X Continue to reduce its mining activities.

X Sell raw land in Riverton, Wyoming and Gunnison, Colorado. Management
intends to sell this land at its fair market value. The land is not
needed for the operations of the Company now or into the future.

X Seek equity funding or a joint venture partner to place the SGMC
property into production or sell the entire property to an industry
partner.

X Raise additional capital through a private placement and a public
offering of its subsidiary Rocky Mountain Gas, Inc. The timing of such
a public offering will depend on the market prices for methane gas.

X Reduce overhead expenses and concentrate on its primary business -
coalbed methane.

X Successfully resolve disputes relating to SMP assets. (See Note K)

As a result of these plans, management believes that they will generate
sufficient cash flows to meet its cash requirements in calendar 2004, although
there is no assurance the plans will be accomplished.

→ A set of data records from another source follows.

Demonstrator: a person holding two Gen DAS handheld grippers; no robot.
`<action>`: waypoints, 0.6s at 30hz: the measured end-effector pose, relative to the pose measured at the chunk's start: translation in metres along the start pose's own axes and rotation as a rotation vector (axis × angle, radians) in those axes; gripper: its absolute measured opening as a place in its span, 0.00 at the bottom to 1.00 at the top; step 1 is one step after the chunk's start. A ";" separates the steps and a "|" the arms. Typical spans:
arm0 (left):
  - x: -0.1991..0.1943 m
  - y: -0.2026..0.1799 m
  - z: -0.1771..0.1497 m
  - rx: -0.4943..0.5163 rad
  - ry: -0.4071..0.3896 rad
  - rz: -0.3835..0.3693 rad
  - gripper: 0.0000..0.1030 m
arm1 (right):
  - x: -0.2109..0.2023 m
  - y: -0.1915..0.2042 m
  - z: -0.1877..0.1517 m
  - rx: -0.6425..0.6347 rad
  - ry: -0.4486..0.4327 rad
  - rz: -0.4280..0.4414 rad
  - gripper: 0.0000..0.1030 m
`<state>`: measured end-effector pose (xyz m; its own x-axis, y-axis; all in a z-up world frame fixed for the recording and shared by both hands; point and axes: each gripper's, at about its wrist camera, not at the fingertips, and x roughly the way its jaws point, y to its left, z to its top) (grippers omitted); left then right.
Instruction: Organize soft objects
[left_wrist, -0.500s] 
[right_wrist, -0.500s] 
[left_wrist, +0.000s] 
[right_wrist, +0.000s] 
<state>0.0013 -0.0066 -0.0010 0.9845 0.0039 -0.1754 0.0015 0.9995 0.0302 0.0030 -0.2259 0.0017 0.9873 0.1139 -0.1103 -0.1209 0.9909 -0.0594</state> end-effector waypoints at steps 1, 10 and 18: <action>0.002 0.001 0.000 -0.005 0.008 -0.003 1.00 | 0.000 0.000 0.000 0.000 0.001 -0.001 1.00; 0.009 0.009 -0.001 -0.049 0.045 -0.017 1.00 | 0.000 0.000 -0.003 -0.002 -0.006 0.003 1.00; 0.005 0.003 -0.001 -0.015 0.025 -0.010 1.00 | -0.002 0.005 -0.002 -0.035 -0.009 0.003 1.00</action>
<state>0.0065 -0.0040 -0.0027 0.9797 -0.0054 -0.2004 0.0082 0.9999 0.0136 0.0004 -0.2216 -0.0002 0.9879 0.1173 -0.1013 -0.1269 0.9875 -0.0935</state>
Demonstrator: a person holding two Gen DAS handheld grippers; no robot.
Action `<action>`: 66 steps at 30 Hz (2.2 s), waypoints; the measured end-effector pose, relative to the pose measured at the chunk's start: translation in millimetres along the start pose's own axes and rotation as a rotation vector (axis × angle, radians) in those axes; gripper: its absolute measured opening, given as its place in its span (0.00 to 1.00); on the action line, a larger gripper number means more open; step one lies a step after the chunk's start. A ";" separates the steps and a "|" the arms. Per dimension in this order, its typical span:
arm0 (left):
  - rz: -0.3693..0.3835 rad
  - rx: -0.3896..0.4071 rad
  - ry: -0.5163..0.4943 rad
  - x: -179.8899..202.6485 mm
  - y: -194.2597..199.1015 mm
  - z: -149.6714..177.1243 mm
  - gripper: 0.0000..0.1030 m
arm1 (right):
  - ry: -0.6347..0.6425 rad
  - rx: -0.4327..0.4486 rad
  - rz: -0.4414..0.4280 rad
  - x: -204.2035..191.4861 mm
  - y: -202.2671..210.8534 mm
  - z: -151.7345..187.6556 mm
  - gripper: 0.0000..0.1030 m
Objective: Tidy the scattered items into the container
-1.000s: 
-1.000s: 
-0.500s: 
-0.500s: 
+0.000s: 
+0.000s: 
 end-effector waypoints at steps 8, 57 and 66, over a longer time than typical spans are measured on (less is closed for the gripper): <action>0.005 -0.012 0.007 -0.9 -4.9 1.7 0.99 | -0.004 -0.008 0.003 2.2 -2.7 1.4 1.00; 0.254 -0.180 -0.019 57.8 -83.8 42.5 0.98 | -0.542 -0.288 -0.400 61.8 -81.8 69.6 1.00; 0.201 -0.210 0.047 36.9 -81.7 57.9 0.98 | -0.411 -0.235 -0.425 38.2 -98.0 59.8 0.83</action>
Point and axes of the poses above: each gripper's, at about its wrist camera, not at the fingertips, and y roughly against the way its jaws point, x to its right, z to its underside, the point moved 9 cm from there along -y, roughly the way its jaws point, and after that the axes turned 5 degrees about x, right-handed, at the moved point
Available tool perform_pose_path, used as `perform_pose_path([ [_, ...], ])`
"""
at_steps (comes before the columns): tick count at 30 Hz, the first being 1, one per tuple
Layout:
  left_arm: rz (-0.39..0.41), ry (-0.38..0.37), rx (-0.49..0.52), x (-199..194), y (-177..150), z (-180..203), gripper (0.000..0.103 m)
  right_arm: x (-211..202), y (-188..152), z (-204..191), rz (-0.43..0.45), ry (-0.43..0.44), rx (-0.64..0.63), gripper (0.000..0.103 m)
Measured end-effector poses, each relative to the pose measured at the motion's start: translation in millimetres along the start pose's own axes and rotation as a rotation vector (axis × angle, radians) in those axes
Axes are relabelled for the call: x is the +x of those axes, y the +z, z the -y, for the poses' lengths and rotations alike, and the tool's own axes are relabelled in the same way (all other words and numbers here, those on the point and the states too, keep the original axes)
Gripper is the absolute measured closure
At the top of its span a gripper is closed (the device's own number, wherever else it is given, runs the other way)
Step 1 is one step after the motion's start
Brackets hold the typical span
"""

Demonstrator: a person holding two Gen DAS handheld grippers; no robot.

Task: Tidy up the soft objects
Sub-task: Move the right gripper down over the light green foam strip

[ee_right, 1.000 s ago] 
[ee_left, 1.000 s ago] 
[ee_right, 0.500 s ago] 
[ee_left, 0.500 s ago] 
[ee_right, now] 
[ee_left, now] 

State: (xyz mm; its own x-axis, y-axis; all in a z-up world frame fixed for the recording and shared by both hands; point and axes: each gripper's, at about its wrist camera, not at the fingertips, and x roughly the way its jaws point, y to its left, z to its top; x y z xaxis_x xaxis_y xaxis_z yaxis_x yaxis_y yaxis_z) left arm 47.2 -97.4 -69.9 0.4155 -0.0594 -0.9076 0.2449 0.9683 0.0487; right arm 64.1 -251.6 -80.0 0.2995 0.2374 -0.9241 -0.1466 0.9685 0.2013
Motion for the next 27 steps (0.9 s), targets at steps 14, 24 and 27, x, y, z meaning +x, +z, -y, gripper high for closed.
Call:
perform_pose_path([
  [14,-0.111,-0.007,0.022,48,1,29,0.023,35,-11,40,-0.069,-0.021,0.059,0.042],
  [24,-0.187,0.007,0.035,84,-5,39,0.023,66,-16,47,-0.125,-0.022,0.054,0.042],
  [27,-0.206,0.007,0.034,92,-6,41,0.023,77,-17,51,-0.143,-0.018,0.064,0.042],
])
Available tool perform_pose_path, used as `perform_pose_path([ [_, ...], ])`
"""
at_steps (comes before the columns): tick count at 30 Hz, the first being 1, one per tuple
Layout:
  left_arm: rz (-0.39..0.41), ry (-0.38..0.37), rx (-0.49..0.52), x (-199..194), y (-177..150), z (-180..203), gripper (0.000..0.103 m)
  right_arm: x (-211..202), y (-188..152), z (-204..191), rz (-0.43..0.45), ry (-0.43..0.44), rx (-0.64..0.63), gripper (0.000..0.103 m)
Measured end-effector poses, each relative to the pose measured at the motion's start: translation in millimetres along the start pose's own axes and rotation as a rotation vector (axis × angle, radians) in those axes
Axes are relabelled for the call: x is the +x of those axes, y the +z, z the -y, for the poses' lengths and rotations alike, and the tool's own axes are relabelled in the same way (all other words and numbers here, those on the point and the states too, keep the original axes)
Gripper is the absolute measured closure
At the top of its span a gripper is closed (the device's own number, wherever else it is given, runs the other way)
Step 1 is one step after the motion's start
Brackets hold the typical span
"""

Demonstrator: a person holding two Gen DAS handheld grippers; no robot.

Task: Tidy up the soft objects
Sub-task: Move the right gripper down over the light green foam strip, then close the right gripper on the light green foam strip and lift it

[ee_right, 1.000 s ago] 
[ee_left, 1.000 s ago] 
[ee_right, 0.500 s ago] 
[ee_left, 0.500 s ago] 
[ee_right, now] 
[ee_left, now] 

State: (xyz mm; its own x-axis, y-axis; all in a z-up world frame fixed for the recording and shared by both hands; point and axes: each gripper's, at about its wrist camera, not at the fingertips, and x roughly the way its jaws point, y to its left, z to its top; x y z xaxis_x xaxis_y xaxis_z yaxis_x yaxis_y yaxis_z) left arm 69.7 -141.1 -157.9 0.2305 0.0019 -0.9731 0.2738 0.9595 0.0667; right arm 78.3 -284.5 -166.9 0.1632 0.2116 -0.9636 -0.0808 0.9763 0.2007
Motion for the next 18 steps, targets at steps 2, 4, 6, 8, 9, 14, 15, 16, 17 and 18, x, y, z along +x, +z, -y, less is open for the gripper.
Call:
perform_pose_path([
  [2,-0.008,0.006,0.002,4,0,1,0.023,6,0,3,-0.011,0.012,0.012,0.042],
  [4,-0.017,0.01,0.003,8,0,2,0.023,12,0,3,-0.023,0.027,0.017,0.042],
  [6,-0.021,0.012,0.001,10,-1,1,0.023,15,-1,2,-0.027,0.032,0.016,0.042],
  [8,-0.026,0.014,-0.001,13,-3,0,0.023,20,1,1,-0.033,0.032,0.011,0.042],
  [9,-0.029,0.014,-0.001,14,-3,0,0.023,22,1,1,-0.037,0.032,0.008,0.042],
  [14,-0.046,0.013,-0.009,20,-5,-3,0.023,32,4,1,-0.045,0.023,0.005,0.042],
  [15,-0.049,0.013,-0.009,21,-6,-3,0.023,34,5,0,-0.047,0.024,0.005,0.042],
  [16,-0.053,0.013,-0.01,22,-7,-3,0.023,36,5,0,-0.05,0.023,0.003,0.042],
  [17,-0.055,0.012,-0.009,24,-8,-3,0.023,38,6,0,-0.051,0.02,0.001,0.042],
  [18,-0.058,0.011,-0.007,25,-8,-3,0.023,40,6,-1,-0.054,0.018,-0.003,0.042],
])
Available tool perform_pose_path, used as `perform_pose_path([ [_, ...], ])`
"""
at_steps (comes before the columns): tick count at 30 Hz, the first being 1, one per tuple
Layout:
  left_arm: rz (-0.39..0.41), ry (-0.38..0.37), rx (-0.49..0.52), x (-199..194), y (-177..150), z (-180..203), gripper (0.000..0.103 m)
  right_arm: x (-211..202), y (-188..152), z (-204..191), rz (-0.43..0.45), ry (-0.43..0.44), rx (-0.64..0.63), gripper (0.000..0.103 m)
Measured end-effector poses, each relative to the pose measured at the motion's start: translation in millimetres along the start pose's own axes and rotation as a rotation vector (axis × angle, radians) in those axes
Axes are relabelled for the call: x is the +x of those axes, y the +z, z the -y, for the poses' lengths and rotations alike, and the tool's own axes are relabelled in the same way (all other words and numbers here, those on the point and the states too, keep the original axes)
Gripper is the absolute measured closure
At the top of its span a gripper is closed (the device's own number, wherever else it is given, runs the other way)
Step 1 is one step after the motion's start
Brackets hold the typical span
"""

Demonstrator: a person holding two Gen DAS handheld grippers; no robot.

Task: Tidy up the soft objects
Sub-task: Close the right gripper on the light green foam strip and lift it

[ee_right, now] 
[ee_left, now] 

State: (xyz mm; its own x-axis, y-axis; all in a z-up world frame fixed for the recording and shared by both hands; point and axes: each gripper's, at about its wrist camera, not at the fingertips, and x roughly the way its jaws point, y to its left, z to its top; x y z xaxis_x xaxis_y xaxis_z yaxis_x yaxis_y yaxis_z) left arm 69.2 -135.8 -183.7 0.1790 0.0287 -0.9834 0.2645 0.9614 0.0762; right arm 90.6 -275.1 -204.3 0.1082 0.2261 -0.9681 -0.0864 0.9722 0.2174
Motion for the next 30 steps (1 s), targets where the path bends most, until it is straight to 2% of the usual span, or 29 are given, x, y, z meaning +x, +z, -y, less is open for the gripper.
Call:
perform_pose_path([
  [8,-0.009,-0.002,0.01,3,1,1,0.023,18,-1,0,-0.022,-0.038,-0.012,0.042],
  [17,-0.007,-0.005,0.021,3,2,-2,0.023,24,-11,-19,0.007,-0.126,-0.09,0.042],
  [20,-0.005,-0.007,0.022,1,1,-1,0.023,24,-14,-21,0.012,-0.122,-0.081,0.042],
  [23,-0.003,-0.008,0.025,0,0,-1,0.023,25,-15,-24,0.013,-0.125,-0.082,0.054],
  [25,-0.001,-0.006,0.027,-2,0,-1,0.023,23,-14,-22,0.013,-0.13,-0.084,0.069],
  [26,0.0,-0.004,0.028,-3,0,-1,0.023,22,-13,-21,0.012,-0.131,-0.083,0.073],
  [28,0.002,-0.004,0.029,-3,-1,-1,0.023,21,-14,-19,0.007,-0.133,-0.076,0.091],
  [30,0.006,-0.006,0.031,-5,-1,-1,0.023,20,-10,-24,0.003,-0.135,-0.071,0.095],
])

B. SUMMARY OF SIGNIFICANT ACCOUNTING POLICIES:

PRINCIPLES OF CONSOLIDATION

The consolidated financial statements of USE and subsidiaries include the
accounts of the Company, the accounts of its majority-owned or controlled
subsidiaries Plateau (100%), Energx, Ltd ("Energx") (90%), Four Nines Gold, Inc.
("FNG") (50.9%), SGMC (78.5%), Crested Corp. ("Crested") (71.5%), Yellowstone
Fuels Corp. ("YSFC") (35.9%) Rocky Mountain Gas ("RMG") (88.5%) and the USECC
Joint Venture ("USECC"), a consolidated joint venture which is equally owned by
U.S. Energy Corp. and Crested, through which the bulk of their operations are
conducted.

Investments in all 20% to 50% owned companies are accounted for using the
equity method. Investments of less than 20% are accounted for by the cost
method. All material intercompany profits, transactions and balances have been
eliminated.


-66-


U.S. ENERGY CORP. AND SUBSIDIARIES

NOTES TO CONSOLIDATED FINANCIAL STATEMENTS
DECEMBER 31, 2003 AND 2002, MAY 31, 2002 AND MAY 31, 2001
(Continued)

CASH EQUIVALENTS

The Company considers all highly liquid investments with original
maturities of three months or less to be cash equivalents. The Company maintains
its cash and cash equivalents in bank deposit accounts which exceed federally
insured limits. At December 31, 2003, the Company had approximately 99% of its
cash and cash equivalents with one financial institution. The Company has not
experienced any losses in such accounts and believes it is not exposed to any
significant credit risk on cash and cash equivalents.

RESTRICTED INVESTMENTS

Based on the provisions of Statement of Financial Accounting Standards No.
115 ("SFAS 115"), the Company accounts for its restricted investment in certain
securities as held-to-maturity. Held-to-maturity securities are measured at
amortized cost. If a decline in fair value of such investments is determined to
be other than temporary, the investment is written down to fair value.

ACCOUNTS RECEIVABLE

The majority of the Company's accounts receivable are due from industry
partners for drilling and operating expenses associated with coalbed methane gas
wells for which RMG acts as operator and from sales of land. The Company
determines any required allowance by considering a number of factors including
length of time trade accounts receivable are past due and the Company's previous
loss history. The Company writes off accounts receivable when they become
uncollectable, and payments subsequently received on such receivables are
credited to the allowance for doubtful accounts.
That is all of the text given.